A Europe in Emotional Shock Grapples With a New Era
The New York Times
It remains to be seen how far President Trump’s embrace of Russia and abandonment of traditional allies will go. But “the West” may be gone.
For decades a core objective of the Soviet Union was to “decouple” the United States from Europe. Decoupling, as it was called, would break the Western alliance that kept Soviet tanks from rolling across the Prussian plains.
Now, in weeks, President Trump has handed Moscow the gift that eluded it during the Cold War and since.
Europe, jilted, is in shock. The United States, a nation whose core idea is liberty and whose core calling has been the defense of democracy against tyranny, has turned on its ally and instead embraced a brutal autocrat, President Vladimir V. Putin of Russia. Gripped by a sense of abandonment, alarmed at the colossal rearmament task before it, astonished by the upending of American ideology, Europe finds itself adrift.
“The United States was the pillar around which peace was managed, but it has changed alliance,” said Valérie Hayer, the president of the centrist Renew Europe group in the European Parliament. “Trump mouths the propaganda of Putin. We have entered a new epoch.”
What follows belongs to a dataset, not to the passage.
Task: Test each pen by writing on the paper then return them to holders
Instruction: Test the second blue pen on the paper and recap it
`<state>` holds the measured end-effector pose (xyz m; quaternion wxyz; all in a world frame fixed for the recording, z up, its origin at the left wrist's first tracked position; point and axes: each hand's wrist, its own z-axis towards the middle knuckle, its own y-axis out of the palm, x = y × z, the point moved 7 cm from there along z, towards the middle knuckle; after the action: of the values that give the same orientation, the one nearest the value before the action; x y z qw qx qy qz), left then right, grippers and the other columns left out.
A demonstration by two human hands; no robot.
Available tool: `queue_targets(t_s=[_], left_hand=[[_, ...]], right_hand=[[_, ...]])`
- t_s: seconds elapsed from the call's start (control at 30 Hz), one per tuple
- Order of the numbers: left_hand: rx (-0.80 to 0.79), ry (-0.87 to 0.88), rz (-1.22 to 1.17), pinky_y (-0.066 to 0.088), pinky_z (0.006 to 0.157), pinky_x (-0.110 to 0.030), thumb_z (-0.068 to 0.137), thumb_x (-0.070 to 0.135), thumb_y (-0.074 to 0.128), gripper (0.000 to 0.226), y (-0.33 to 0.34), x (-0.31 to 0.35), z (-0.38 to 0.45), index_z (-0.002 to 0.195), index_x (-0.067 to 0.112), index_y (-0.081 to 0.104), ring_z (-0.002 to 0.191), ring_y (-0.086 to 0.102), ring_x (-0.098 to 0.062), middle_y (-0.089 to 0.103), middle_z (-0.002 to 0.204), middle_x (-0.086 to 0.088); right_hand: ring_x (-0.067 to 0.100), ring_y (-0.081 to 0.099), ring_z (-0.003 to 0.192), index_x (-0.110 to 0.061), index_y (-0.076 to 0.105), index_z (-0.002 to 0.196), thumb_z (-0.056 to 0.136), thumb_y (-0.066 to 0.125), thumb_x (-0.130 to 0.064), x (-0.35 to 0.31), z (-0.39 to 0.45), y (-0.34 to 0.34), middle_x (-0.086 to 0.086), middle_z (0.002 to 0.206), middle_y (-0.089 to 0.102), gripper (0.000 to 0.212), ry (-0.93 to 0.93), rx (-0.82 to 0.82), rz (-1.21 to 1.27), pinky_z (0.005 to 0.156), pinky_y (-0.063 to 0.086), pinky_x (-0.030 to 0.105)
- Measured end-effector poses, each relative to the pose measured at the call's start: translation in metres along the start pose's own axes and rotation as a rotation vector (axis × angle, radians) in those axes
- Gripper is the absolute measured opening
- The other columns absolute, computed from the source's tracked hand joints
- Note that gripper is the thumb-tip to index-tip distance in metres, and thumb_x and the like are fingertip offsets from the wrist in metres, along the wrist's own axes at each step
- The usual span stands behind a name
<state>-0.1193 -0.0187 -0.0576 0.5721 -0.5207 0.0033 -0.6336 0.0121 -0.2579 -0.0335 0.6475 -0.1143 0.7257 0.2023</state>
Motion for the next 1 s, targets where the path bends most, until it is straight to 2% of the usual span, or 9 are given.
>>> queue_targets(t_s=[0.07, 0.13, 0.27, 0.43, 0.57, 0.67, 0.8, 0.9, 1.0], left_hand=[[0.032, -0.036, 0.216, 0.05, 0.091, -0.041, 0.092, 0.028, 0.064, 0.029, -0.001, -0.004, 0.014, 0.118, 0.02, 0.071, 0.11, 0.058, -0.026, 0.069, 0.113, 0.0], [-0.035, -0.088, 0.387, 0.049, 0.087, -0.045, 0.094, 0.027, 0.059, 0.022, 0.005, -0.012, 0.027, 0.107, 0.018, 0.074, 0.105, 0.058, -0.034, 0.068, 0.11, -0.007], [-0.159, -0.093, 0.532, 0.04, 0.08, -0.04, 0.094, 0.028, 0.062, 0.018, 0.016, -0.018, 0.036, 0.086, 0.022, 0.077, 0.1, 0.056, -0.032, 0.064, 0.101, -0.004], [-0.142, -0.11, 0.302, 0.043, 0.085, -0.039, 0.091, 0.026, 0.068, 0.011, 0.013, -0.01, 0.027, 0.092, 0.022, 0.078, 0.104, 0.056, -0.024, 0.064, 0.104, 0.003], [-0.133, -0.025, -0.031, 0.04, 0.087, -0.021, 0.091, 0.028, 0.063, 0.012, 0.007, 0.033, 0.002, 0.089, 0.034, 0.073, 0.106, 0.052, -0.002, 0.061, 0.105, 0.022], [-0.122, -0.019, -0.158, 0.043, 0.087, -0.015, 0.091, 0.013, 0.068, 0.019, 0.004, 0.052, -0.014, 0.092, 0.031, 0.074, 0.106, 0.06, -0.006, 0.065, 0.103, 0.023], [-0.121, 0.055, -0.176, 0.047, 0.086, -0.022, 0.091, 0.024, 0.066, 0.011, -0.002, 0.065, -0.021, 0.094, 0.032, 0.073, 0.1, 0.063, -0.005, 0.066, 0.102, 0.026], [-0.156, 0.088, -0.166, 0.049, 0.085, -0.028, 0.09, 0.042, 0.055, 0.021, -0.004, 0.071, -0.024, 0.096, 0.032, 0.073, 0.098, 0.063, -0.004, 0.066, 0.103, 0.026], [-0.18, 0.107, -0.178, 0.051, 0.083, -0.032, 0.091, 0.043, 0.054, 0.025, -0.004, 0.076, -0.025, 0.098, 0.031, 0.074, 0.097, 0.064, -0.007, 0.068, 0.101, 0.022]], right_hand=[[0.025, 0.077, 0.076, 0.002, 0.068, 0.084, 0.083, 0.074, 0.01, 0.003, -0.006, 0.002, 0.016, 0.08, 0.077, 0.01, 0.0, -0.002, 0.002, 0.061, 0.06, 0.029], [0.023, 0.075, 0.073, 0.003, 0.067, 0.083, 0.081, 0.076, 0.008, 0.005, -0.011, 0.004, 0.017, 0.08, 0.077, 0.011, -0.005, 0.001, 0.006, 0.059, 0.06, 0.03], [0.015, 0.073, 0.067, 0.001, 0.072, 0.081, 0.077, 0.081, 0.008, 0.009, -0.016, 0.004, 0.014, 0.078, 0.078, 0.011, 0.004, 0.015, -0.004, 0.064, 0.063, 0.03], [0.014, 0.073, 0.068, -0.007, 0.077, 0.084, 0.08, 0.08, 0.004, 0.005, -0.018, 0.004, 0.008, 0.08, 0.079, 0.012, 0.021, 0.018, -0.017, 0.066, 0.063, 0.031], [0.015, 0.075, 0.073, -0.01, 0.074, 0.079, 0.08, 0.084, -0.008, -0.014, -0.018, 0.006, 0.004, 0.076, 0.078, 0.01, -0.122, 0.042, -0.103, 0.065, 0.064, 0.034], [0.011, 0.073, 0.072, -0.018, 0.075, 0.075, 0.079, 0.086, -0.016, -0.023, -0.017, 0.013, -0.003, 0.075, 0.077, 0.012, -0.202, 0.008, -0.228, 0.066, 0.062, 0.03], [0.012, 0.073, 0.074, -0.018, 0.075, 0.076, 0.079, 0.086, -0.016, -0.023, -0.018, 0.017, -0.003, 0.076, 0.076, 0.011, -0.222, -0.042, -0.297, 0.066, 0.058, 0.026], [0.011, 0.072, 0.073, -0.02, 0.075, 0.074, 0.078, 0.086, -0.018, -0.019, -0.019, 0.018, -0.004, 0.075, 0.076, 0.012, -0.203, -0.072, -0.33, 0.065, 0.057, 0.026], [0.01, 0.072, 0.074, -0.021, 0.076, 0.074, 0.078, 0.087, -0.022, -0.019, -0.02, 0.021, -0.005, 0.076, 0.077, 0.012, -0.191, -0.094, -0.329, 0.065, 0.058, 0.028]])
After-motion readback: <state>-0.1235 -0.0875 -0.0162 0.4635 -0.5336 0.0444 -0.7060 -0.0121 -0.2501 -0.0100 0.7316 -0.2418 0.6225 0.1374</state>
The emotional impact on Europe is profound. On the long journey from the ruins of 1945 to a prosperous continent whole and free, America was central. President John F. Kennedy’s “Ich bin ein Berliner” speech in 1963 framed the fortitude of West Berlin as an inspiration to freedom seekers everywhere. President Ronald Reagan issued his challenge — “Mr. Gorbachev, tear down this wall!” — at the Brandenburg Gate in 1987. European history has also been America’s history as a European power.
But the meaning of “the West” in this dawning era is already unclear. For many years, despite sometimes acute Euro-American tensions, it denoted a single strategic actor united in its commitment to the values of liberal democracy.